Seeking Legal Guidance

Comprehending the nuances of Texas' complex child custody rules might be challenging.

It is crucial to seek legal advice from a skilled family law attorney because the stakes are so high. An expert lawyer can offer insightful advice, assist with navigating the legal system, and most importantly make sure that your rights and your child's best interests are safeguarded.

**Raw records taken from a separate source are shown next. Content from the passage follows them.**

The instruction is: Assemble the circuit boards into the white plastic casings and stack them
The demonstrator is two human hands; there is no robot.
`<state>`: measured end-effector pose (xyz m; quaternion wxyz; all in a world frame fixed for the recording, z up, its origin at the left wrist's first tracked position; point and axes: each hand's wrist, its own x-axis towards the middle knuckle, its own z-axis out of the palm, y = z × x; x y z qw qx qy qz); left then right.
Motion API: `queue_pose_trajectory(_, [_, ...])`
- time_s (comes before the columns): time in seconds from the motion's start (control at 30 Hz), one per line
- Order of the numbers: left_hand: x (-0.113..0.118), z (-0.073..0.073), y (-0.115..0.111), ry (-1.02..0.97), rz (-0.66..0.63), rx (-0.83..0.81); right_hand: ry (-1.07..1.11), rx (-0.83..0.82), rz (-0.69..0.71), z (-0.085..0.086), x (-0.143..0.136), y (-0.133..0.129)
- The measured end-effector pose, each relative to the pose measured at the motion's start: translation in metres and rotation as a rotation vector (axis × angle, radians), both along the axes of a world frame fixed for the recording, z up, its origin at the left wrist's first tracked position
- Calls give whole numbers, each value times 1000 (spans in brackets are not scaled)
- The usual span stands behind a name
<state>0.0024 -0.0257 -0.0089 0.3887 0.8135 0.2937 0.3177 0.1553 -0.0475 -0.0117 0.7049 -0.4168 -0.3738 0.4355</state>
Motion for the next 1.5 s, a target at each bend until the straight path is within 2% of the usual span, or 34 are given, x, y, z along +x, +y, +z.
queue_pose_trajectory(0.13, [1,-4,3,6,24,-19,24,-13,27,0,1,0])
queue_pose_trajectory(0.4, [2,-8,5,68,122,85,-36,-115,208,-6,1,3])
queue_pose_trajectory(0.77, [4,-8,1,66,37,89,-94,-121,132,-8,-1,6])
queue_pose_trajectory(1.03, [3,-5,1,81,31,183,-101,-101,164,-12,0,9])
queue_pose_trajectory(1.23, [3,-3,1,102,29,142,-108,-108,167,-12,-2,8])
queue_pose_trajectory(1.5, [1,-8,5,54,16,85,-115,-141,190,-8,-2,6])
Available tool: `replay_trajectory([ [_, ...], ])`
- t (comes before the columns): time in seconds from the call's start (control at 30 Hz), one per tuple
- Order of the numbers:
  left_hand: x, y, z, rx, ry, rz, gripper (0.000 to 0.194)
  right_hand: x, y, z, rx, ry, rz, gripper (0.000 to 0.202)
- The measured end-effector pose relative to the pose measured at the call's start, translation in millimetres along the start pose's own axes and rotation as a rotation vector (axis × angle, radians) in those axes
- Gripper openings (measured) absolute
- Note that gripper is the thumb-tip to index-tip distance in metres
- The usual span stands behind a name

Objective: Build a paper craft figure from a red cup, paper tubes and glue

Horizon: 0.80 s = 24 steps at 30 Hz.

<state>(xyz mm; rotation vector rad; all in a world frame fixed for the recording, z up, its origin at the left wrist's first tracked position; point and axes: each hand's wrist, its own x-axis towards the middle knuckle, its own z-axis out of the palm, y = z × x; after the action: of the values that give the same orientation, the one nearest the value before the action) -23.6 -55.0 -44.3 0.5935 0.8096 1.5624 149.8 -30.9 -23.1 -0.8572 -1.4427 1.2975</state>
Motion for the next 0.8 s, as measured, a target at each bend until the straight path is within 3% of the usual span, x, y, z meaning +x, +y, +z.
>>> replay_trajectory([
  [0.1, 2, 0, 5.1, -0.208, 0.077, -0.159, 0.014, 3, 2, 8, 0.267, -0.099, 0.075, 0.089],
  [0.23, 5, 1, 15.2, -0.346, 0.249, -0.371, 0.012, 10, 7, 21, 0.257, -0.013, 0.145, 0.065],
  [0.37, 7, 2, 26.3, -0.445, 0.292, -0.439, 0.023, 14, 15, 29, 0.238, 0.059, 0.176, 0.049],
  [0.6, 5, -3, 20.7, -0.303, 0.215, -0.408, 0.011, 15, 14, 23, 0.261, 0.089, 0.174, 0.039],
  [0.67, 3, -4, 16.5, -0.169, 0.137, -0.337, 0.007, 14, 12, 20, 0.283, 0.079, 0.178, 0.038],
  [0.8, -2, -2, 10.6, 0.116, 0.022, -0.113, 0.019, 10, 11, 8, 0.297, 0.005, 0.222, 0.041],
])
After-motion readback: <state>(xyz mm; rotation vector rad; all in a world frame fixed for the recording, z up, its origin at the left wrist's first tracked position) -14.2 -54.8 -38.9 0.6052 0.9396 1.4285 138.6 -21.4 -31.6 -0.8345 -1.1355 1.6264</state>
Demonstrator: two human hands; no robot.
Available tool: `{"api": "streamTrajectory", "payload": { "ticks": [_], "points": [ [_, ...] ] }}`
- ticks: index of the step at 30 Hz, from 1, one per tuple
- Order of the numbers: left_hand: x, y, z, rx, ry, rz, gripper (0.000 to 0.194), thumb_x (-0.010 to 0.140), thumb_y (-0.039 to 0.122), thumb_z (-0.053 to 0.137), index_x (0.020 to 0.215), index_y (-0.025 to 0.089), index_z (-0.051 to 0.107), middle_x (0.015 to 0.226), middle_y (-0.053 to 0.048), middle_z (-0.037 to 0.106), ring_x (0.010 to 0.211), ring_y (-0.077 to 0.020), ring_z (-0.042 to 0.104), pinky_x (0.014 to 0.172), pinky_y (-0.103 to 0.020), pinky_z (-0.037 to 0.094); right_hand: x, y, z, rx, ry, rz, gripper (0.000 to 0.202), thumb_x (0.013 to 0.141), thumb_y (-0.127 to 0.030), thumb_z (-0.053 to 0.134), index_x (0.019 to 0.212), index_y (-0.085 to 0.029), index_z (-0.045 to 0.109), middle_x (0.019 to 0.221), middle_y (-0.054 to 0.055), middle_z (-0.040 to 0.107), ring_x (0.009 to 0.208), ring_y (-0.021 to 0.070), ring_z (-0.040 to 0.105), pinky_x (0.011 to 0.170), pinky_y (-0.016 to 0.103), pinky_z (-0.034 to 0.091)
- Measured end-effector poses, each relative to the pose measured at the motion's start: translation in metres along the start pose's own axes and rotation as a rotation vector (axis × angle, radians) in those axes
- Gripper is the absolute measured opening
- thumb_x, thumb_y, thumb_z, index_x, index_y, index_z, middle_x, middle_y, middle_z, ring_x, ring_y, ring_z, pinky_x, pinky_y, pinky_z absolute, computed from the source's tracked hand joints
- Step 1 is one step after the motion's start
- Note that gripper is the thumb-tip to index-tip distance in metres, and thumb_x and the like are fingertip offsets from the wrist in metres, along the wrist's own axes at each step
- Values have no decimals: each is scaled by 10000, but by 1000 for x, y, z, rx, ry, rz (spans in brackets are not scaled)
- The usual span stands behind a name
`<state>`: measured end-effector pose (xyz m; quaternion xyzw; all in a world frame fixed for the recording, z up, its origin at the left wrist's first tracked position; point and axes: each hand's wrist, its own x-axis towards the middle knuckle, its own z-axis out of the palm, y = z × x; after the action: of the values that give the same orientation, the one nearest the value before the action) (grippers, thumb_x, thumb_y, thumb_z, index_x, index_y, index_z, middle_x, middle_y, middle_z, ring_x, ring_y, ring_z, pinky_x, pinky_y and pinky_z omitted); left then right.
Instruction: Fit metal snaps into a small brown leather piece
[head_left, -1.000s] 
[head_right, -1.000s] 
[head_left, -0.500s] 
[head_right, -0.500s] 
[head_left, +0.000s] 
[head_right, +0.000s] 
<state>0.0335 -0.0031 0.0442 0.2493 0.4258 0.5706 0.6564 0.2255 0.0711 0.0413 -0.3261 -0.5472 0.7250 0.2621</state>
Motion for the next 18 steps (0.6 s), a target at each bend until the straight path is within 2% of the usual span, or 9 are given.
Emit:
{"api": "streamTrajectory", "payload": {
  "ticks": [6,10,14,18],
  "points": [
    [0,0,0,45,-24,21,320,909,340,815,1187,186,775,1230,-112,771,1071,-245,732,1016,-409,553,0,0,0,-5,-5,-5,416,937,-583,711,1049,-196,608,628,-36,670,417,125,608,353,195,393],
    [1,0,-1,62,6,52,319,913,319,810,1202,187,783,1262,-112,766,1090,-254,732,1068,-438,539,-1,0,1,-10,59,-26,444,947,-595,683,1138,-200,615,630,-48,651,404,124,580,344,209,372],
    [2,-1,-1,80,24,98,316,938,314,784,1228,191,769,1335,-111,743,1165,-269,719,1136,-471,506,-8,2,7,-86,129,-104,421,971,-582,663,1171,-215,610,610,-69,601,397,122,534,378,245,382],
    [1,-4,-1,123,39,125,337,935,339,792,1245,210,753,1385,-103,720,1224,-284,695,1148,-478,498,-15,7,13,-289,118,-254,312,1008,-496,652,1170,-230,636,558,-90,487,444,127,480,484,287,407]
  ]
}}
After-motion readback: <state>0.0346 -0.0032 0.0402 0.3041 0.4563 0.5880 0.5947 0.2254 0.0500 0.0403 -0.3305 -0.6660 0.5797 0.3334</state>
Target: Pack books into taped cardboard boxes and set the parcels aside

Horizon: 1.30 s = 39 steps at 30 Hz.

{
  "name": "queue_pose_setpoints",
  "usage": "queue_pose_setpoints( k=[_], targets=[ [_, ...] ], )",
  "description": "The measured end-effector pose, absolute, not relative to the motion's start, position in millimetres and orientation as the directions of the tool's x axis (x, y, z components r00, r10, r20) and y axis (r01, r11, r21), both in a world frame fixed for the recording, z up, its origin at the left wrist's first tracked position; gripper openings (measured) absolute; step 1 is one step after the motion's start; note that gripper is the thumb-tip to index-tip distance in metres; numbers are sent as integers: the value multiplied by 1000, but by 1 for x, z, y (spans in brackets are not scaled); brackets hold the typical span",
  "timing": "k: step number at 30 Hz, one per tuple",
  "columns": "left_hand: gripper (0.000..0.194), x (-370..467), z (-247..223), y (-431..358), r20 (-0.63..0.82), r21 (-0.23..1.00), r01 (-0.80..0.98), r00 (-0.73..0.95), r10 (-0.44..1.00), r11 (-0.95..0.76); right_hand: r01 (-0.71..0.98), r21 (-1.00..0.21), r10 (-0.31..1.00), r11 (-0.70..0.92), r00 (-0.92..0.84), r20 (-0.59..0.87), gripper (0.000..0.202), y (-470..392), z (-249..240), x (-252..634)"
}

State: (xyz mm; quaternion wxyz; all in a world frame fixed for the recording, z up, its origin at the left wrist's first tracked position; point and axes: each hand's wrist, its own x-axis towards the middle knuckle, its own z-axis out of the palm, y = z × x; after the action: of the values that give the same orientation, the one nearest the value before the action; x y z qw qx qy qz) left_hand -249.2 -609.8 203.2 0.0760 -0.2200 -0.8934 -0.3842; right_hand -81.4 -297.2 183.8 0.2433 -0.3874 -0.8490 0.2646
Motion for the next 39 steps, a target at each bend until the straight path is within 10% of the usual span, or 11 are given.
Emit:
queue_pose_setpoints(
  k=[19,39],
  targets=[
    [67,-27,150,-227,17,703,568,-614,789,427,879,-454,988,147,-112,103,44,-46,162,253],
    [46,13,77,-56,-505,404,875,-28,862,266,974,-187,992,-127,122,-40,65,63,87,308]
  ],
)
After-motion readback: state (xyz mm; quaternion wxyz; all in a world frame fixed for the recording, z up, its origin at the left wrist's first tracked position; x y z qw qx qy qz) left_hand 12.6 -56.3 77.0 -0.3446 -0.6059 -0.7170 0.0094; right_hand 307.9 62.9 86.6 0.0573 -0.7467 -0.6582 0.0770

A family law attorney can assist you in understanding the specific factors that the court considers when determining child custody arrangements. Luckily they can also help you to create a parenting schedule. This schedule will be based on your child's unique needs and preferences if there are any. 

If you think it's essential to change the custody arrangements, a lawyer can assist you with gathering the facts you need, filing the petition, and persuasively arguing your case.

A family law attorney can also offer guidance on alternative dispute resolution procedures like mediation or bargaining, which can assist parents in finding common ground and settling disputes out of court. A lawyer at your side can help the process go more smoothly and make sure you are heard.

Final Words

Child custody laws in Texas are meticulously designed to prioritize the best interests of the child. Through the concept of Joint Managing Conservatorship Texas recognizes the importance of shared responsibilities in raising a child, even if one parent has primary physical custody. The collaborative approach of creating a parenting plan empowers parents to tailor arrangements that meet their child's specific needs. In cases where modifications are necessary due to changing circumstances, the court allows for adjustments to ensure continued healthy growth. Parents who choose to take help from a family law attorney can successfully negotiate the complex legal system and protect their child's well-being.

Thus, understanding the child custody laws in Texas is imperative for parents going through a divorce or facing custody disputes. By prioritizing the child's best interests, embracing joint managing conservatorship, creating a thoughtful parenting plan, and seeking legal guidance, parents can navigate the process with clarity and compassion. As parents, it is your responsibility to think about your child's welfare and make decisions that will positively affect your child.